'The Killer' Delivers Sleek and Subtle Thrills

'The Killer' Delivers Sleek and Subtle Thrills

- By Nicolas Delgadillo

David Fincher brings his usual style to a smart and surprisingly funny tale of a professional hitman dealing with a job gone wrong.

David Fincher has helped shape the landscape of Hollywood for three decades and counting now. The celebrated and acclaimed filmmaker launched his major directorial debut with Alien 3 before defining 90s cinema with classics Se7en and Fight Club. He’s since gone on to secure numerous esteemed nominations and awards for his films and rode the wave of the streaming age by partnering with Netflix, where he’s developed the Oscar-nominated Mank and the series House of Cards, Mindhunter, and Love, Death & Robots.

His latest endeavor with Netflix is The Killer, a film that initially calls to mind the kind of thrillers Fincher became famous for, before revealing itself to be something a bit more. Michael Fassbender stars as the titular hitman for hire; a professional in every sense of the word who is extremely meticulous, discreet, and thorough. That is, until a job goes wrong, throwing him into an international game of cat-and-mouse against his former employers.

Fincher’s usual cold and detached style works to great effect here as The Killer’s focus stays completely on its main character, himself a remarkably cold and detached human being. You kinda have to be to fall into this line of work, and Fassbender plays the nameless assassin as the world’s deadliest perfectionist, obsessed with the utmost control and attention to detail. Professional murder is just another Tuesday for him, and he treats this particular job no different than anything else in his life.

The Killer is about what happens when, seemingly for the first time, things go horribly awry for someone this precise and proactive.

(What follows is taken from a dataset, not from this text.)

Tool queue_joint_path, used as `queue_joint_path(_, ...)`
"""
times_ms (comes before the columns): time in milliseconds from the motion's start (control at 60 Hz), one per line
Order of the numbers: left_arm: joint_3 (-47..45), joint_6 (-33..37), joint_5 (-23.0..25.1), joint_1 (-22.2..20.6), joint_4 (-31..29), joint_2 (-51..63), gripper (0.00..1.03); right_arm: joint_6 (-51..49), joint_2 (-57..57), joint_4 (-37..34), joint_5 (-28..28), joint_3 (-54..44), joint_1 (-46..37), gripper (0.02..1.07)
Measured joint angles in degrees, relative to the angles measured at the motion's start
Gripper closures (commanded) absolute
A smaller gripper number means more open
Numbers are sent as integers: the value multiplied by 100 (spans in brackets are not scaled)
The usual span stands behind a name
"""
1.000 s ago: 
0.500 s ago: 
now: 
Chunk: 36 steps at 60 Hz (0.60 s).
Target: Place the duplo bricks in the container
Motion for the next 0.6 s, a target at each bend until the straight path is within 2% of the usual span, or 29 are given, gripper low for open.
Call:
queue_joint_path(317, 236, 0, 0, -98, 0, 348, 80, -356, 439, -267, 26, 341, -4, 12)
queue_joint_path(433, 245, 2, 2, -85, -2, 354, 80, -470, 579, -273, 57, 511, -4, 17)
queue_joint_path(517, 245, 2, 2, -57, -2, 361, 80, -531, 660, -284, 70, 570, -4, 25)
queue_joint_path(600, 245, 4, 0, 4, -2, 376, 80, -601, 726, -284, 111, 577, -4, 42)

When the job is botched and the killer becomes a loose end, he takes it rather personally, leading to him making some out-of-character, emotionally-fueled decisions. Maybe it’s just the principle of the thing, or maybe it’s good old fashioned revenge; by the movie’s end, it’s truly up to you to decide.

It’s also up for debate whether the killer is quite as competent as he likes to present himself as. For all the sleek and stylish espionage and action that Fincher delivers with this film, it’s also arguably his funniest. The humor is about as dry and deadpan as it gets but it’s certainly there, and Fassbender seems to understand that aspect of this story and character quite well. A second watch could almost convince you it was meant to be a comedy.

The Killer is something that Fincher could only make this late into his career. It’s like a reflective look back on all of the themes and ideas that have always interested the filmmaker, everything from the starkness of capitalism to the gig economy to assassinations and beyond, condensed into an exceptionally wry story of a professional just trying to get the job done. It may be based on the graphic novel by Alexis Nolent, but The Killer feels 100% David Fincher from start to finish.

‘The Killer’ is now playing in select theaters and streaming on Netflix.